> YOUR GOAL:
Reproduce nothing beyond the line containing "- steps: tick". From the first line of the data below down to it, copy each line exactly, without the pictures.
»»
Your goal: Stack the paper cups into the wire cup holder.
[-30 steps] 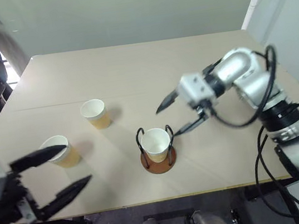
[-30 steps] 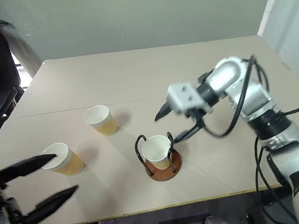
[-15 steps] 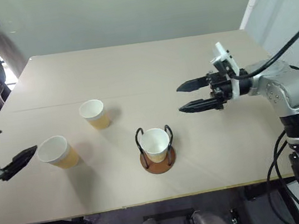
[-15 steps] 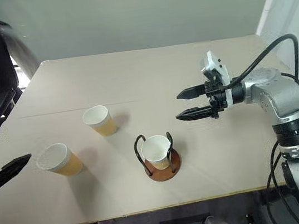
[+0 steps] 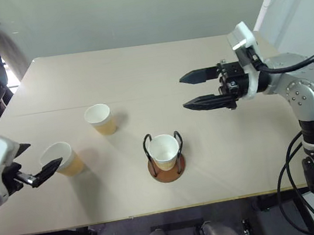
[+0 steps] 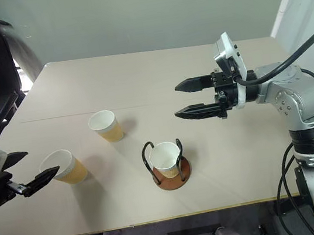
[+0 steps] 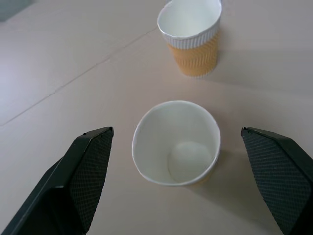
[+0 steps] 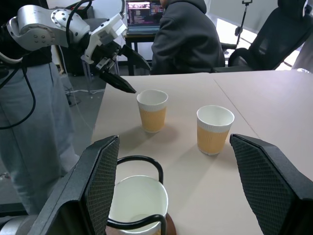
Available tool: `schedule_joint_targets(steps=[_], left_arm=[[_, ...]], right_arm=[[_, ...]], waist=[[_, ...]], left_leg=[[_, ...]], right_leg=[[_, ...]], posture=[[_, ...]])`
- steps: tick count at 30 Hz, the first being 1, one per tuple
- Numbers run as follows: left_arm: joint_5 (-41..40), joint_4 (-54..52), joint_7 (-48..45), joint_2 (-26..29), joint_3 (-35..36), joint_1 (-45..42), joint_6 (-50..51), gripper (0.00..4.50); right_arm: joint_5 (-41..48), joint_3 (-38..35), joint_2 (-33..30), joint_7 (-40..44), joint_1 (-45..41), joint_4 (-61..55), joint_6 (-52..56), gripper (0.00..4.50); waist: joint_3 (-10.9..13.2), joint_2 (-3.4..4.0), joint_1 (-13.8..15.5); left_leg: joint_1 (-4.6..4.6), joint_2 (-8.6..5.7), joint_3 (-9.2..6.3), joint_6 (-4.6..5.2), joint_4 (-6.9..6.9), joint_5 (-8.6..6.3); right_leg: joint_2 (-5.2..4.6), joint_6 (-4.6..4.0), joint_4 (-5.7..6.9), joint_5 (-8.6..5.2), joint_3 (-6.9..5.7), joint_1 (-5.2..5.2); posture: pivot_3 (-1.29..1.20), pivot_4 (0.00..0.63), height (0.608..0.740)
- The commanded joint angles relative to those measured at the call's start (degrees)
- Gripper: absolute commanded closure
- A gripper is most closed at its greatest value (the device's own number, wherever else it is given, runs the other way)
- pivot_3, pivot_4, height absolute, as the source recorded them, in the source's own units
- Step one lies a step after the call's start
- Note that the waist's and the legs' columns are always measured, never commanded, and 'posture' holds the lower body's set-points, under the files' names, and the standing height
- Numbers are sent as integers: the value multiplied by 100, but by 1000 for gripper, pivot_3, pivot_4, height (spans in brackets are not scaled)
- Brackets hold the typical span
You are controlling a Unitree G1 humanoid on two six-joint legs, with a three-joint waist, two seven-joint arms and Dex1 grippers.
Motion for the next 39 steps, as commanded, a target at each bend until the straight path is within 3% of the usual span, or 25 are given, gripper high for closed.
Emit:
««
> TASK ANSWER:
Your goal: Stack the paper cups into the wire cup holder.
[-30 steps] 
[-30 steps] 
[-15 steps] 
[-15 steps] 
[+0 steps] 
[+0 steps] 
[+0 steps] 
[+0 steps] 
Available tool: `schedule_joint_targets(steps=[_], left_arm=[[_, ...]], right_arm=[[_, ...]], waist=[[_, ...]], left_leg=[[_, ...]], right_leg=[[_, ...]], posture=[[_, ...]])`
- steps: tick count at 30 Hz, the first being 1, one per tuple

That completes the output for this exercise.